*SOURCE DATA*
+ + + + + + +

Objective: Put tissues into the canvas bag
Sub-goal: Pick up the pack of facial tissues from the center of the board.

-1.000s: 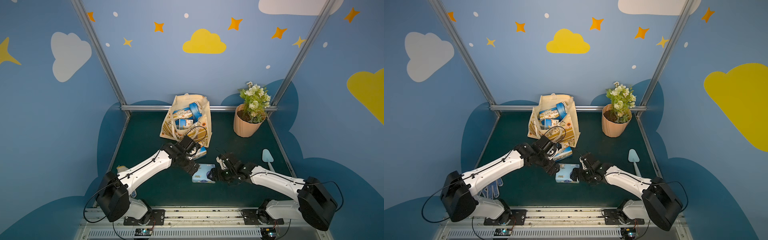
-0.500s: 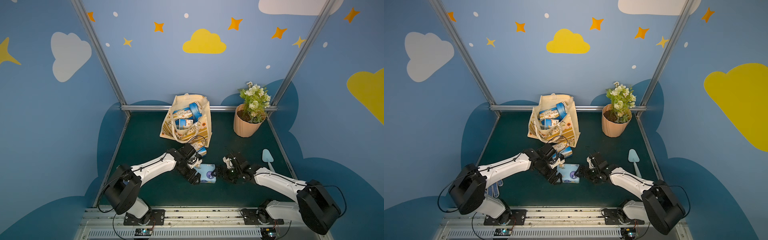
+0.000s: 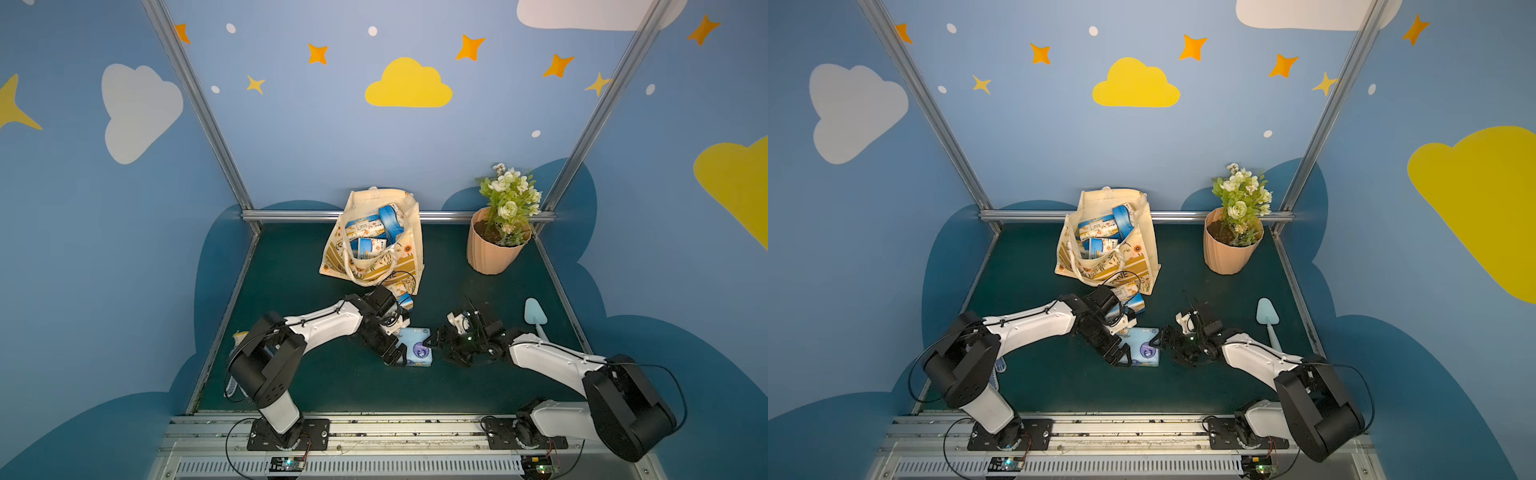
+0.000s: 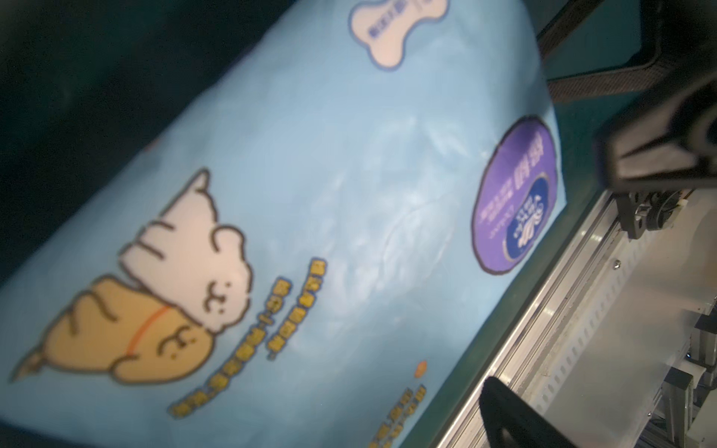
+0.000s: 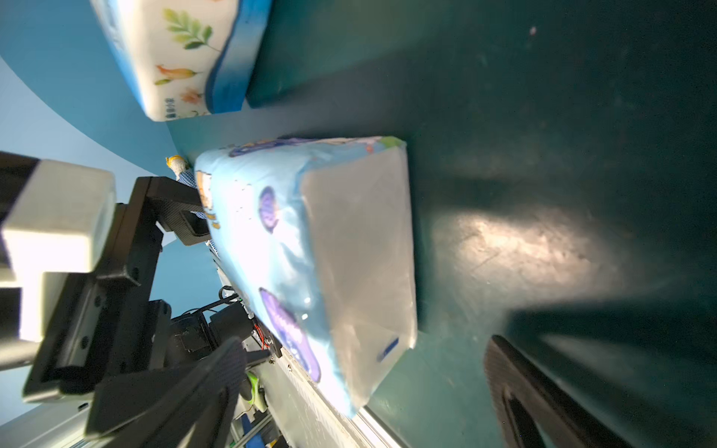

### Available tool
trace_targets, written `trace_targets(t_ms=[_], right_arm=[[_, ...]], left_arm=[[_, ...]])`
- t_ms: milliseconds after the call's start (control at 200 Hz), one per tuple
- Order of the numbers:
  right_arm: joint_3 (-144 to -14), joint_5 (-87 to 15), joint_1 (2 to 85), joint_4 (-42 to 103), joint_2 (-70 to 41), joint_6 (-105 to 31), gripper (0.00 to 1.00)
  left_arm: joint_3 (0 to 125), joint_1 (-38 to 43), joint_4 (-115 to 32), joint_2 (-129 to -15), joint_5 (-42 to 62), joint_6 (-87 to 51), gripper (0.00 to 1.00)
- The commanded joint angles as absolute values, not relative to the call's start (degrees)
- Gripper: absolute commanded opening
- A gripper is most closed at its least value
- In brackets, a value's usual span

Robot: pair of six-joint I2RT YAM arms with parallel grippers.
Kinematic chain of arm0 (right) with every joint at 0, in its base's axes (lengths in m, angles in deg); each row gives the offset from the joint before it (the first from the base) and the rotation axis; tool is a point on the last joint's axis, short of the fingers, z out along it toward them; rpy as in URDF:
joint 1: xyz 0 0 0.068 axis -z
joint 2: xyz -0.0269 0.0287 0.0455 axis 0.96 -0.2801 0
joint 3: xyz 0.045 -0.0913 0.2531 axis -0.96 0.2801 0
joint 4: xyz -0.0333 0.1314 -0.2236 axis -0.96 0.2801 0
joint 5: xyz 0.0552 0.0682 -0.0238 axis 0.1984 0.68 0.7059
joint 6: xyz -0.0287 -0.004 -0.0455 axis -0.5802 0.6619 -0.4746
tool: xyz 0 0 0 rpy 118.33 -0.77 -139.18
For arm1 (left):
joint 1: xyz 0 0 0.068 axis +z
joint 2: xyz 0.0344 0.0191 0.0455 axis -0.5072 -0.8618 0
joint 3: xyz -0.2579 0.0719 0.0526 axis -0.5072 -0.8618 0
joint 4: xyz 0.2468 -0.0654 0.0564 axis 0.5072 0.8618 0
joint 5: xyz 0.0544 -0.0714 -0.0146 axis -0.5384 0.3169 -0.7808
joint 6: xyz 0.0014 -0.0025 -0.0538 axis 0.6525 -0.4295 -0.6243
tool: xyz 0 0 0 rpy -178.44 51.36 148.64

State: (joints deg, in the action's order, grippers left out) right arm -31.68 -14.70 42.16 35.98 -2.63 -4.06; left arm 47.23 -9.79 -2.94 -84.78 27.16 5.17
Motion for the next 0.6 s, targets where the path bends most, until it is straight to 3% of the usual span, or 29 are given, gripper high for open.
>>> trace_targets(t_ms=[0, 596], right_arm=[[-30.76, -13.37, 42.43, 33.72, -4.19, -3.42, 0.97], [-28.20, -11.91, 42.96, 26.68, -8.77, -0.49, 0.97]], left_arm=[[48.50, -9.69, -3.83, -86.21, 29.70, 4.90, 1.00], [51.68, -12.75, -7.73, -91.36, 32.08, 5.87, 1.00]])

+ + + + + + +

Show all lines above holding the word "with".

Robot: pair of six-joint I2RT YAM arms with parallel grippers.
Kinematic chain of arm0 (right) with every joint at 0, in its base's axes (lengths in m, angles in deg); each row gives the offset from the joint before it (the first from the base) and the rotation axis; tool is a point on the last joint's axis, short of the fingers, z out along it toward them; rpy as in URDF:

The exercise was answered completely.